La modernizzazione del Sud del secondo dopoguerra, con il massiccio intervento pubblico, sembrava mettere fuori gioco le mafie. Così non è stato. Perché?
Le prime difficoltà economiche misero in crisi l’intervento pubblico nel Sud; ritornò e si rafforzò di nuovo un consenso alle mafie, questa volta basato molto sulla capacità di far fronte a esigenze economiche di larghi strati di popolazione che non erano riusciti a inserirsi in tempo nel cambio di condizione sociale offerto dallo Stato. Perché? Il tipo di modernizzazione che interessò il Sud non si rivelò per nulla nemica delle mafie, le quali invece, dimostrarono sorprendenti capacità di adattamento.

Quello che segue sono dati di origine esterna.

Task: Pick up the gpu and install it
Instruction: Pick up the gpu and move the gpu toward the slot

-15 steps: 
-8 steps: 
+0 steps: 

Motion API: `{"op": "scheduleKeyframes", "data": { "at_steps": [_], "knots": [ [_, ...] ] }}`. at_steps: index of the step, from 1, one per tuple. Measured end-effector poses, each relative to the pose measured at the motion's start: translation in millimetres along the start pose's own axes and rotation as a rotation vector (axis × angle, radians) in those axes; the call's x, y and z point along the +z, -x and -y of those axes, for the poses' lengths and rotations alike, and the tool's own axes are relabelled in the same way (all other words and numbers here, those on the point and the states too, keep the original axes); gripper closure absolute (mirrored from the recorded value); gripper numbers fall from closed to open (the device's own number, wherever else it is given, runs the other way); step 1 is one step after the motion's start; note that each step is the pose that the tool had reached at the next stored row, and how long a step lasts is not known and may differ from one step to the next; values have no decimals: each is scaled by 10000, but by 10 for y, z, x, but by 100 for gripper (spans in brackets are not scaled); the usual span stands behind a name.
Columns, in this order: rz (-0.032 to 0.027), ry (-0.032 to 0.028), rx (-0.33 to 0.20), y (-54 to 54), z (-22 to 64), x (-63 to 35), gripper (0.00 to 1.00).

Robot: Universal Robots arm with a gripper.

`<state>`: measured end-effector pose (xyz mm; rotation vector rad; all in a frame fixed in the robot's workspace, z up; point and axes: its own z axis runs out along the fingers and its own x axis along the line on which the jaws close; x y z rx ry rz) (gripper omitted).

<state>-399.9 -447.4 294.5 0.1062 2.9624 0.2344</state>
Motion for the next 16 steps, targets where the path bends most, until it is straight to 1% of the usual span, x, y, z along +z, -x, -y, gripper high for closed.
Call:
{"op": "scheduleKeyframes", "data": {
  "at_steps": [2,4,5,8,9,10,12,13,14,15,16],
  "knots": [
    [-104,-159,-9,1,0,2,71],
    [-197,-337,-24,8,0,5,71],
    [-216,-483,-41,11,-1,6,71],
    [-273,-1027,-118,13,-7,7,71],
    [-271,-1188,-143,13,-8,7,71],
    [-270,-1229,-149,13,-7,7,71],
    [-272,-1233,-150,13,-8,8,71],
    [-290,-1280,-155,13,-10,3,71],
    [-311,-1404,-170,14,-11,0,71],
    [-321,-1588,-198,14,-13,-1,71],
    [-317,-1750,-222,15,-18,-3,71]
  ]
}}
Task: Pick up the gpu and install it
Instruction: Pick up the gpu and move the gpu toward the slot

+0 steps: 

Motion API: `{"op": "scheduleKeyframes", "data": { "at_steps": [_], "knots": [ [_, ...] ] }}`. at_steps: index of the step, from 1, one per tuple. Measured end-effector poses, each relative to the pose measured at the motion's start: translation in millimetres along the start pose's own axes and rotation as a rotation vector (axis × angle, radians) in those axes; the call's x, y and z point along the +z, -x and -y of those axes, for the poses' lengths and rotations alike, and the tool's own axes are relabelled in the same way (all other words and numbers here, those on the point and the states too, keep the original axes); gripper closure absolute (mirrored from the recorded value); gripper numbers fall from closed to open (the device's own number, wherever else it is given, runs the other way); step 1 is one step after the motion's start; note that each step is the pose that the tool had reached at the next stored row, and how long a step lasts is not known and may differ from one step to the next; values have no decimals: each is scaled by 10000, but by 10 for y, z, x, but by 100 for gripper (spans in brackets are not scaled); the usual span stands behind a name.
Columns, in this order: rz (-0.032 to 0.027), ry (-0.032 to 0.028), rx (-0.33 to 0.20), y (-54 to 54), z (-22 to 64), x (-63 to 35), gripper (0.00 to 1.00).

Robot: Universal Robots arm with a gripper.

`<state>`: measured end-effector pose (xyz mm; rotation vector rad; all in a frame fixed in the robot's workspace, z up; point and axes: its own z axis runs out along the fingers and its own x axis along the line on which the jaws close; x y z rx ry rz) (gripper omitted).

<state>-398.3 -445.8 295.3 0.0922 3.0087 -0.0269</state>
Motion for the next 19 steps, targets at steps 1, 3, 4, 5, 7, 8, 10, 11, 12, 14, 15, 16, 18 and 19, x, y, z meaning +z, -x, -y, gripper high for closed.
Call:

Tra tutte le mafie nel mondo nessuna è più globalizzata della ‘ndrangheta calabrese. Perché?
Nello splendido libro di Don Winslow «Il cartello», sul narcotraffico in Messico, si parla anche del ruolo della ‘ndrangheta. Appena 20 anni fa negli Usa la mafia si identificava solo con Cosa Nostra siciliana, oggi anche nella letteratura americana si è affermata la centralità internazionale della criminalità calabrese. Il ruolo attuale della ‘ndrangheta è dovuto al formarsi in diverse nazioni – dove i calabresi sono emigrati – di organizzazioni criminali dipendenti in gran parte dalla casa madre in Calabria, che si è consolidata grazie alla totale sottovalutazione di cui ha goduto. Mentre la ‘ndrangheta si insediava al Nord già negli anni Settanta del Novecento e lì reinvestiva i proventi dei numerosi sequestri di persona, in tanti in Italia (a partire dalle forze dell’ordine e della magistratura) ritenevano che della ‘ndrangheta non bisognasse preoccuparsi perché meno pericolosa della mafia siciliana.
Cosa intende per «politicità delle mafie»?
C’è, evidente, una vicinanza, una sintonia tra il sistema clientelare nell’uso delle risorse pubbliche e il sistema mafioso. O meglio, il sistema clientelare apre le porte degli enti pubblici ai mafiosi, i quali una volta entratine diventano egemoni perché hanno a disposizione l’arma dellaviolenza. Il sistema clientelare legittima il sistema mafioso. E non si tratta più solo di un problema meridionale.